The trend of introducing technology into the classrooms appears to have gained motivation to the point where it is accepted by students, educators and parents (Dockett & Fleer, 1999; Edwards, 2005), the reason for this occurring is largely due to children being so familiar with technology as a result of this generations lifestyle (Zevenbergen, 2010), we must also consider another aspect for introducing technology into the classrooms as it has been pointed out by O’Shanesy (2013, MOCR), not all children have computers in their homes.

This is one very important reason why educators need to introduce technology and computers to these children as early as possible so that they may also develop the computer literacy skills that their peers may take for granted (p. 3). Early Childhood Educators in an Age of Technology In this section, the author will address matters that need be considered about early childhood educators working in this age of technology. While differing views are presented about the educator’s level of training and confidence, it is without question that educators are the key to successful integration of technology into the school curriculum.

Digital technologies and computers have become an integral part of many children’s daily lives. For this reason, it is important that early childhood educators are not only familiar with the use of computer technologies, but are able to guide children’s understanding of, and ability to use them (Morrison, 2009). In agreement with Morrison, Weddell (2001) also insists that teachers need to guide children’s learning to better understand and interpret technology (p. 5). Haugland & Wright (1997) suggest, without training it is very difficult for teachers to obtain the necessary expertise to successfully integrate computers into their curriculum.

Only when teachers feel comfortable with technology will computers play a significant role in early childhood education (p. 17). It seems that researchers agree that the key to successfully implement technology into the classroom rests with the early childhood educator. According to Filipenko and Rolfsen (1999, as cited in Edwards, 2005), the integration of computers in the early childhood classroom to support children’s learning and development is influenced by the educators’ level of computing knowledge (Edwards, 2005).
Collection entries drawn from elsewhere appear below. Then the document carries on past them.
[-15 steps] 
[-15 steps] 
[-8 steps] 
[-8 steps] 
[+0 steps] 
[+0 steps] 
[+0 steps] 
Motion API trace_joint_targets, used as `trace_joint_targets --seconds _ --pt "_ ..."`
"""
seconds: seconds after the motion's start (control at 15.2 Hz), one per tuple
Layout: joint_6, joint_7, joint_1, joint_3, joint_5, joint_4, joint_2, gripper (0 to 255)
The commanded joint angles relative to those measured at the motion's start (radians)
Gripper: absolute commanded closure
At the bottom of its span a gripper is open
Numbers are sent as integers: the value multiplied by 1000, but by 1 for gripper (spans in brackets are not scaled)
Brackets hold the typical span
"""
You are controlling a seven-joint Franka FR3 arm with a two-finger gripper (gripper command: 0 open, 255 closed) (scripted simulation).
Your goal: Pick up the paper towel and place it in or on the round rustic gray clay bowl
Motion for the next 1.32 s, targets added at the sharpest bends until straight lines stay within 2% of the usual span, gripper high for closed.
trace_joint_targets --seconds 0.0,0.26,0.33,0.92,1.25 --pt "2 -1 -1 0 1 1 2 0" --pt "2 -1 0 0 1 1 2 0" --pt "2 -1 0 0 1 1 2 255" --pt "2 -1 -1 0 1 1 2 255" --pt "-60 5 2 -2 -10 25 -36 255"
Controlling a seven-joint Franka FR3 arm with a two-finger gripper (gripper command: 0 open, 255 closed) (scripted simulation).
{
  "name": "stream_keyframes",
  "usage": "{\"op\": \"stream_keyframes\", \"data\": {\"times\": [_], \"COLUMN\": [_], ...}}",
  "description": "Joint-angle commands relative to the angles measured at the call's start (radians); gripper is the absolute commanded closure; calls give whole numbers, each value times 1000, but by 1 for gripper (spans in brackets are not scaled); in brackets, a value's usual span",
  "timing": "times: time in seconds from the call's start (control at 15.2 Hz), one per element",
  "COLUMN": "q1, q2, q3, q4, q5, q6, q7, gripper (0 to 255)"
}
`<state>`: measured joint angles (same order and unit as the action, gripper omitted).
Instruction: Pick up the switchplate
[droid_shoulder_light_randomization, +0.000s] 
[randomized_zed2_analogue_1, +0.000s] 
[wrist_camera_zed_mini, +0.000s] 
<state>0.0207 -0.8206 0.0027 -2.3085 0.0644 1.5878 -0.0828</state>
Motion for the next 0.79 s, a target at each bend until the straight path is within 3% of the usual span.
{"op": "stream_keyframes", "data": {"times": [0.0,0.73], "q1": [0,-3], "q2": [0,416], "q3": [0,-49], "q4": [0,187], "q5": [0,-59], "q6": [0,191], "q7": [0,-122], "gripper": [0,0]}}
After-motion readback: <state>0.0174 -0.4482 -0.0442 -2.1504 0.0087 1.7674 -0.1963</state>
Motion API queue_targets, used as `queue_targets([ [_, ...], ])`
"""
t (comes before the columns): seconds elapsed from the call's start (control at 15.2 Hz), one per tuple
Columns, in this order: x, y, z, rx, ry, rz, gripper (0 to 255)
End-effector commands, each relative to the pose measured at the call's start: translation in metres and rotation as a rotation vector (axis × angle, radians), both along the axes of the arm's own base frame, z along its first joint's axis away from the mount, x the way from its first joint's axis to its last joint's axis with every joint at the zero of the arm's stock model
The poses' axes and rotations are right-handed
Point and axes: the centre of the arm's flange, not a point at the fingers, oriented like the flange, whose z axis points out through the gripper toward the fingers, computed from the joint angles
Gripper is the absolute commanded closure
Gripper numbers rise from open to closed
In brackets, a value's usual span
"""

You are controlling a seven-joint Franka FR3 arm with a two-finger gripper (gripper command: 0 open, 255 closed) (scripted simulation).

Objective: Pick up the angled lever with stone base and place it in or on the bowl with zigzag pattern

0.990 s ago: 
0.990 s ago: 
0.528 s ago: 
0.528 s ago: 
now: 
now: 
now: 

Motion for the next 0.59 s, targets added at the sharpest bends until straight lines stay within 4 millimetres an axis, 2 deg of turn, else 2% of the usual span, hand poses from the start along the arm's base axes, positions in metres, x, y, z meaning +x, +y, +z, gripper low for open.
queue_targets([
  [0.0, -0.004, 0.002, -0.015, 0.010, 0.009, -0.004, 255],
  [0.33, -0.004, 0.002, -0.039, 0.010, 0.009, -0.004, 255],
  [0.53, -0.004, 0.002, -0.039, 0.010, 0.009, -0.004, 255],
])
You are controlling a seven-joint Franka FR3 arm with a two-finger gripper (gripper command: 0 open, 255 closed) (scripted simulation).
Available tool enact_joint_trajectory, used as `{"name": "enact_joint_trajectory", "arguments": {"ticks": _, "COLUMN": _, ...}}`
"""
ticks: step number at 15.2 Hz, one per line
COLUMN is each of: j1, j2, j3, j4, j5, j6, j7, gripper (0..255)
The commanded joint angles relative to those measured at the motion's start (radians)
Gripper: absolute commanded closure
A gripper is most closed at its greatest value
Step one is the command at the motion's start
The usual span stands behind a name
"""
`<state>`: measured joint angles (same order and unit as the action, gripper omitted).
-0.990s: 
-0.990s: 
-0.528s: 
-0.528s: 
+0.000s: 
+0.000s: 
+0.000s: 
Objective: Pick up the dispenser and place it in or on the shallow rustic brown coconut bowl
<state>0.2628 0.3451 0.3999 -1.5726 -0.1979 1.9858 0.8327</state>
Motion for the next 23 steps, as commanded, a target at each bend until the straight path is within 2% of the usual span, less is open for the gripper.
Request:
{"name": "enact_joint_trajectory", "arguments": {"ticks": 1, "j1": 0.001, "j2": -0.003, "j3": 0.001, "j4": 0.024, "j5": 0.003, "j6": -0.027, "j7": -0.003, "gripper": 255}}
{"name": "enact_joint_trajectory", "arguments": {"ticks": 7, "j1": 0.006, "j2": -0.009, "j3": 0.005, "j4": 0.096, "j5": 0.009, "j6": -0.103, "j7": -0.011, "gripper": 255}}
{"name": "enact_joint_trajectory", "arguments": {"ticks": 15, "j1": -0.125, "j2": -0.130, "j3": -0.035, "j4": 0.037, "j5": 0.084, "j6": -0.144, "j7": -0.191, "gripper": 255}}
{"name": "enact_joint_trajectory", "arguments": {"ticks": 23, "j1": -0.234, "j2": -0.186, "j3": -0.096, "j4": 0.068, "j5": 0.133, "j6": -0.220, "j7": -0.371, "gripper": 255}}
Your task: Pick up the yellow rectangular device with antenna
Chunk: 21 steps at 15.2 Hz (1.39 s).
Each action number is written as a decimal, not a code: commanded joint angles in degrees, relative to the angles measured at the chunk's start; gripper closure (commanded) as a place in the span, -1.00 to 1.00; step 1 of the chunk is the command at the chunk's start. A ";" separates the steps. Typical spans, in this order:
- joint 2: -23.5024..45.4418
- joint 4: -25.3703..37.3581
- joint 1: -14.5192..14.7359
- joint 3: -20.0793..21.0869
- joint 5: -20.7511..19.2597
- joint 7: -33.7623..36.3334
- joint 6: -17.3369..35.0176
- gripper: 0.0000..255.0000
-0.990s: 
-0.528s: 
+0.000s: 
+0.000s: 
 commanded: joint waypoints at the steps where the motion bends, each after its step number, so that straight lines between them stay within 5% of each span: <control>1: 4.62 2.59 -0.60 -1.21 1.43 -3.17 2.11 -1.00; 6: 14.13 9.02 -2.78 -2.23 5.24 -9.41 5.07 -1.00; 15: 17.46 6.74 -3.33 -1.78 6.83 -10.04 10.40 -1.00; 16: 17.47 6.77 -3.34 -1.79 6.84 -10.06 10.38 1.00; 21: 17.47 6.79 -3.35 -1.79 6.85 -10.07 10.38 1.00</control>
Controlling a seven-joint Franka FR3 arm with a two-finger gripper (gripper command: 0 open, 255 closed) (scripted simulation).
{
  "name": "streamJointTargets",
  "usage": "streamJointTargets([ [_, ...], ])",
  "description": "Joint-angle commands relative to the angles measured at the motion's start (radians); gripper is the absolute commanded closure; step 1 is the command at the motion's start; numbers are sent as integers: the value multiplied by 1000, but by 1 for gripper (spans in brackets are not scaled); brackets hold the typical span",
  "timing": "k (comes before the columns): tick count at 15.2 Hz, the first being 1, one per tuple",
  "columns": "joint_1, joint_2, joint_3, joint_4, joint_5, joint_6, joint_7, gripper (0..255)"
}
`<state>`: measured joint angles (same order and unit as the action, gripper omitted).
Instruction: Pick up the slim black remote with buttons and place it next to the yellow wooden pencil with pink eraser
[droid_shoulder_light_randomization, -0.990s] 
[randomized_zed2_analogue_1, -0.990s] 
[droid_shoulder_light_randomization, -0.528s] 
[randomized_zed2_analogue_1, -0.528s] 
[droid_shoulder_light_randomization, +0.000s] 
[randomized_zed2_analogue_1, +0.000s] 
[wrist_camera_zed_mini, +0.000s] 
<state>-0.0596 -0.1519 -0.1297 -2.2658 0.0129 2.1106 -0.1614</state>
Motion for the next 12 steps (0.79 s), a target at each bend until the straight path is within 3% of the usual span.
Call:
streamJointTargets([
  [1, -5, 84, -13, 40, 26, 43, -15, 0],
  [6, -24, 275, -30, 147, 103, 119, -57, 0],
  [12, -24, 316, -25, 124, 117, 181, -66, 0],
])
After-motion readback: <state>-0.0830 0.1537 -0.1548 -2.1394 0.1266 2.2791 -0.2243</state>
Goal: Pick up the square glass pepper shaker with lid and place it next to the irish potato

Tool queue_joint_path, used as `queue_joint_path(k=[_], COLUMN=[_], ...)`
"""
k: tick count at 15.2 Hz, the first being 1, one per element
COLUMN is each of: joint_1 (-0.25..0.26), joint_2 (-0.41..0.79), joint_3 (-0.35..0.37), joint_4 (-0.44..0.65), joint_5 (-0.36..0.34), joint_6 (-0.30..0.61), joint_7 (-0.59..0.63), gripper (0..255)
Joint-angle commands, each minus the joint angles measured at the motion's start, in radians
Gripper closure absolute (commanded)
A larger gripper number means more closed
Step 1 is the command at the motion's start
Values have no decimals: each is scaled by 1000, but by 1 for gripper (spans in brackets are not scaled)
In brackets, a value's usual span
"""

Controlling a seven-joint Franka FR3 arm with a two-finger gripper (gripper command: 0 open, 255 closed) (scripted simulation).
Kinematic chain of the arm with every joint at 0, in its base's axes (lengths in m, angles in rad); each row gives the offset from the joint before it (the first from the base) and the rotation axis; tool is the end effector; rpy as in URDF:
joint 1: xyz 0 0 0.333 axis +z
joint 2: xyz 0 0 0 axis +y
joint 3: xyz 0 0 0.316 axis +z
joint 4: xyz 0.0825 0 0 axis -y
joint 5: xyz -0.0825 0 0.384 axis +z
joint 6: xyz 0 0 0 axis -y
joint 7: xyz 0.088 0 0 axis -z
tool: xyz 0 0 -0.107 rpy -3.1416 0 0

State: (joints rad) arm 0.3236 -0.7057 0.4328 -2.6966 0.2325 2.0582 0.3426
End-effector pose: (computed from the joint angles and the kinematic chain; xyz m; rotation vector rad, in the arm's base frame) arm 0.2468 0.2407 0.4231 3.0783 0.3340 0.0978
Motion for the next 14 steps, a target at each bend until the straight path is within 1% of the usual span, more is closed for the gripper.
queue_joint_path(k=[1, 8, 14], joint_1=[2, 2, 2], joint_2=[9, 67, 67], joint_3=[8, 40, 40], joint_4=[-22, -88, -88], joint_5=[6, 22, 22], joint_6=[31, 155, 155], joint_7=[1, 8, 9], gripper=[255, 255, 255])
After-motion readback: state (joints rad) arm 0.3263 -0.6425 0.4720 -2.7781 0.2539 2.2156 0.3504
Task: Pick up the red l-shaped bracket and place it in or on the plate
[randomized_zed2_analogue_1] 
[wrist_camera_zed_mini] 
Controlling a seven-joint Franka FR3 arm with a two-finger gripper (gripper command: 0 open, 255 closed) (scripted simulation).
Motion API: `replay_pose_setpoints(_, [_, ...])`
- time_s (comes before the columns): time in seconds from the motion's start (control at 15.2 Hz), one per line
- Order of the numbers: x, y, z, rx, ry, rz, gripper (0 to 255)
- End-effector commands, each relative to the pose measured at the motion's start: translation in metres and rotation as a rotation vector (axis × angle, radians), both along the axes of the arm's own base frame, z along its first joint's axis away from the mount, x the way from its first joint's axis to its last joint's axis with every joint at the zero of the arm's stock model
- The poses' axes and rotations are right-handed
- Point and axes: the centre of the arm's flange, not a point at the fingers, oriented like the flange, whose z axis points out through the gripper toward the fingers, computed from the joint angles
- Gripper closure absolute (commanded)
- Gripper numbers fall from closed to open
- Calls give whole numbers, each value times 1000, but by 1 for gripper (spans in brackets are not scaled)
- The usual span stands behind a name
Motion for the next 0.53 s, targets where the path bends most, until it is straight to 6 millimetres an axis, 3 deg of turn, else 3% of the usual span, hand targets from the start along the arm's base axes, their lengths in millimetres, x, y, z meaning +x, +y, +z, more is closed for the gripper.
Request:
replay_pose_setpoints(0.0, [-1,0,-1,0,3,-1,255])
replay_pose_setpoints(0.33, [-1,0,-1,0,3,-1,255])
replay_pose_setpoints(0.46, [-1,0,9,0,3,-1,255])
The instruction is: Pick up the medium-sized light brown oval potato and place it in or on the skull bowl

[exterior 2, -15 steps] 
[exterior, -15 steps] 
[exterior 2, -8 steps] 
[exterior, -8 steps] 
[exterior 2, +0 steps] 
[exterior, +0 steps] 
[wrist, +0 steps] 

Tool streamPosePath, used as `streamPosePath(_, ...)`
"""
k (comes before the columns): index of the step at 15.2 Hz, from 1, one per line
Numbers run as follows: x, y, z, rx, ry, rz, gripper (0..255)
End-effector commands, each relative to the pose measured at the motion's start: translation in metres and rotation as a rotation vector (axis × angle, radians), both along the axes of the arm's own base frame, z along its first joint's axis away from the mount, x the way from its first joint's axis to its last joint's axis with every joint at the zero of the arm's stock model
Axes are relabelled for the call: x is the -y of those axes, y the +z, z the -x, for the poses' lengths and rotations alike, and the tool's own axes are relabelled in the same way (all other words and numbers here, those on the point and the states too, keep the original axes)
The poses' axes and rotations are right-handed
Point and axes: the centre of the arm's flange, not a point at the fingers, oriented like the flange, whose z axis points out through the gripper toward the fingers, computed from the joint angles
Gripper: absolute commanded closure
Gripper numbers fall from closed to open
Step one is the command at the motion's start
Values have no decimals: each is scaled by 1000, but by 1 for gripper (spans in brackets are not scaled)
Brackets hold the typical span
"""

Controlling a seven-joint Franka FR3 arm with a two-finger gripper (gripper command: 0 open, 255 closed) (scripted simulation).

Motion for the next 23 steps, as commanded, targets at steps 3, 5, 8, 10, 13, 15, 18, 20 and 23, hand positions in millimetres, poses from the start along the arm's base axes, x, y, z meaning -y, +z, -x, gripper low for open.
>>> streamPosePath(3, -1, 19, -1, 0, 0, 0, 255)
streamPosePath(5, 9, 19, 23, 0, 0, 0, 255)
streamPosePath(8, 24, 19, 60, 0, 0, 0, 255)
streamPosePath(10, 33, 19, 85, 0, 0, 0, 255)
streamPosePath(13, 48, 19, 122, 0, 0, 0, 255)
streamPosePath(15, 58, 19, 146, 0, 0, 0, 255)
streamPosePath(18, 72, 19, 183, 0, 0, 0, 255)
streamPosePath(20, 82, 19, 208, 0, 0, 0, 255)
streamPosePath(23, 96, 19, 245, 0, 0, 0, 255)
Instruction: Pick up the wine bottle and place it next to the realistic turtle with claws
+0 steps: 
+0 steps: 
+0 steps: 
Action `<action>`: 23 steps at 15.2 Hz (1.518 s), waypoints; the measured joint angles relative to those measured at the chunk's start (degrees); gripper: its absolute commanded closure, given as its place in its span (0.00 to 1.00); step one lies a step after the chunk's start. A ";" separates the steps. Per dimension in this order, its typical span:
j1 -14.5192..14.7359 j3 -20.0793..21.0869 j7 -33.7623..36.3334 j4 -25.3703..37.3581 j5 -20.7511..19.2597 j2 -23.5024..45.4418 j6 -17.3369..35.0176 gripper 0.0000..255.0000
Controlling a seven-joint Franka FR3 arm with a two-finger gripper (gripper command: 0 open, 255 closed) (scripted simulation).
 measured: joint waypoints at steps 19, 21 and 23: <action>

The question is raised, are teachers provided with the appropriate level of training to successfully implement technology into the classroom? Stables (1997) suggests, some teachers have warmly welcomed the challenge of introducing technology education to children at an early age. They have found that it has allowed them to develop new dimensions to work already underway (p. 50). This is not the case however with all educators as the research shows.

Burnett (2010, p.1) states, “Studies have highlighted a lack of confidence and competence amongst early childhood educators in relation to new technologies. ” In support of this statement, Stables (1997, p. 50) argues, “Some [educators] are confused by what technology education would mean for young children… There are also those who believe that technology education is simply inappropriate with a younger age group. “

The author questions why there are such differing opinions amongst early childhood educators. Perhaps Zevenbergen (2010, p.1) offers an answer to this issue as he states, “We contend that young children coming into early childhood settings may be different from other generations because of the social and technological conditions within which they are developing. “

In support to this statement, Donohue (2003), argues that most early childhood educators, unlike the young children in their classroom, have come to computers as adult learners and can be resistant to using technology (p. 17). If this is the case, then how does one bring these generations closer together?

How has it come to be that the early childhood learners, know more about technology, and are more comfortable using it than many of the educators? There are noted benefits of early childhood educators using computers in classrooms as Morrison (2009) mentions, when educators support children to use computer technology in their classrooms; it helps them to develop skills such as the use of a keyboard and basic computer software. It also assists children to build learning concepts around computer use and digital media over time (p. 16).

A point being addressed here by Morrison is not regarding the benefits that computers offer to children but rather what benefits the educators off to children in developing their computer skills. Consistent with this research, it has also been bought to the authors attention by O’Shanesy (2013, MOCR) that educators need to be trained appropriately to scaffold learning and use the correct computer language when working with children (p. 3). Early Childhood Learners and Computer Technology In this section, the author will address matters that need be considered surrounding computers in the classroom.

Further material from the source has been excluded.